■ **Assignment**: Give back each line of the listing below that contains the string "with".

(Given data begins)

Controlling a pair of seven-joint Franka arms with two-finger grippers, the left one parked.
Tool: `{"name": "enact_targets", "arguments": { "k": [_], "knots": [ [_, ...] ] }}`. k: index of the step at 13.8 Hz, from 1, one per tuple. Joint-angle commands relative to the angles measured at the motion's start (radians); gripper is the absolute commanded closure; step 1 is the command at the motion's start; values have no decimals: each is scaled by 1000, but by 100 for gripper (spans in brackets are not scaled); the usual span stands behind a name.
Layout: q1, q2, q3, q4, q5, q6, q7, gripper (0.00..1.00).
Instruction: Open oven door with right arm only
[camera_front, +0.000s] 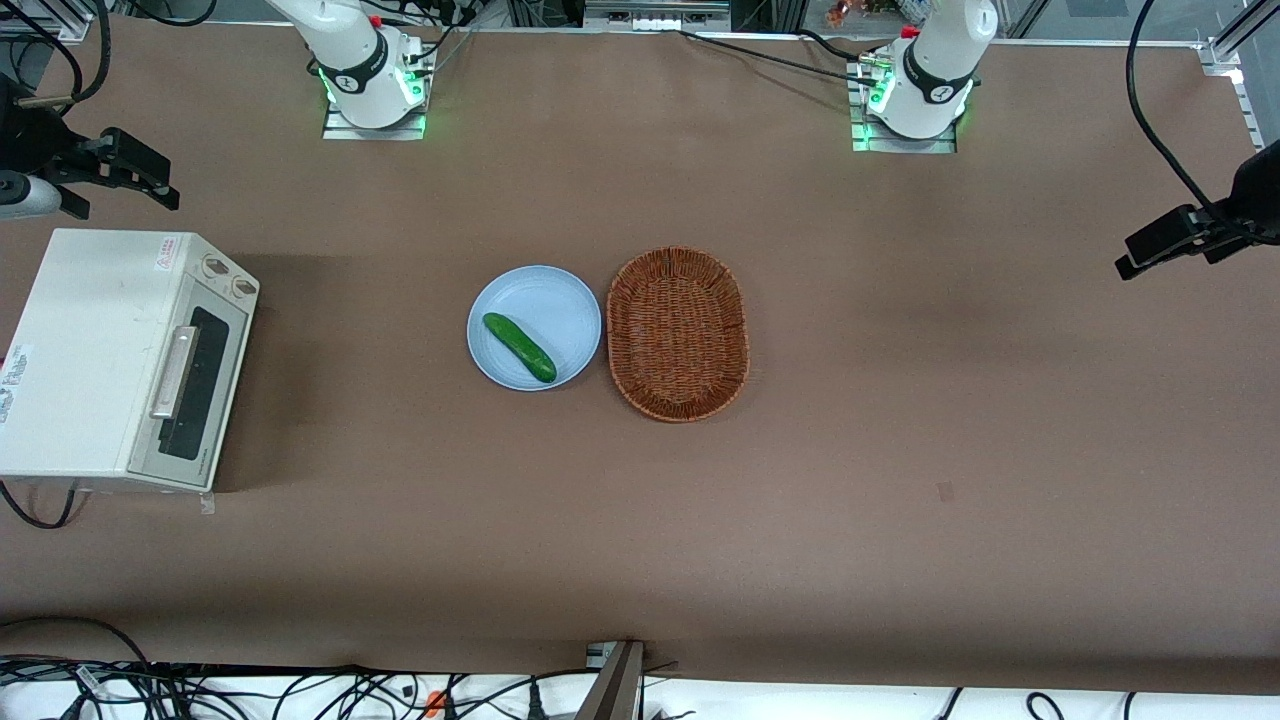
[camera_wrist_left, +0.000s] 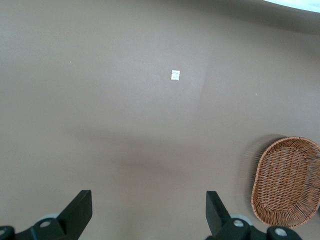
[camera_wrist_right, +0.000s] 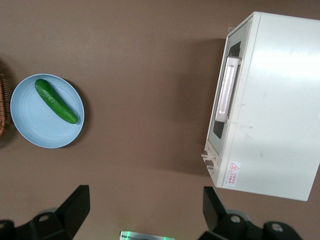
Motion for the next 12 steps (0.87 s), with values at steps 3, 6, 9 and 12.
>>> {"name": "enact_targets", "arguments": {
  "k": [3, 6, 9, 12],
  "knots": [
    [1, 3, 4, 0, -30, -6, -10, 12],
    [1, 32, 2, -23, -56, 51, -10, 48],
    [0, 92, -7, -35, -73, 110, -10, 86],
    [-3, 150, -31, -50, -79, 175, -3, 100]
  ]
}}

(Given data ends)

■ **Expected output**:
Controlling a pair of seven-joint Franka arms with two-finger grippers, the left one parked.
Instruction: Open oven door with right arm only
Motion for the next 12 steps (0.87 s), with values at steps 3, 6, 9 and 12.

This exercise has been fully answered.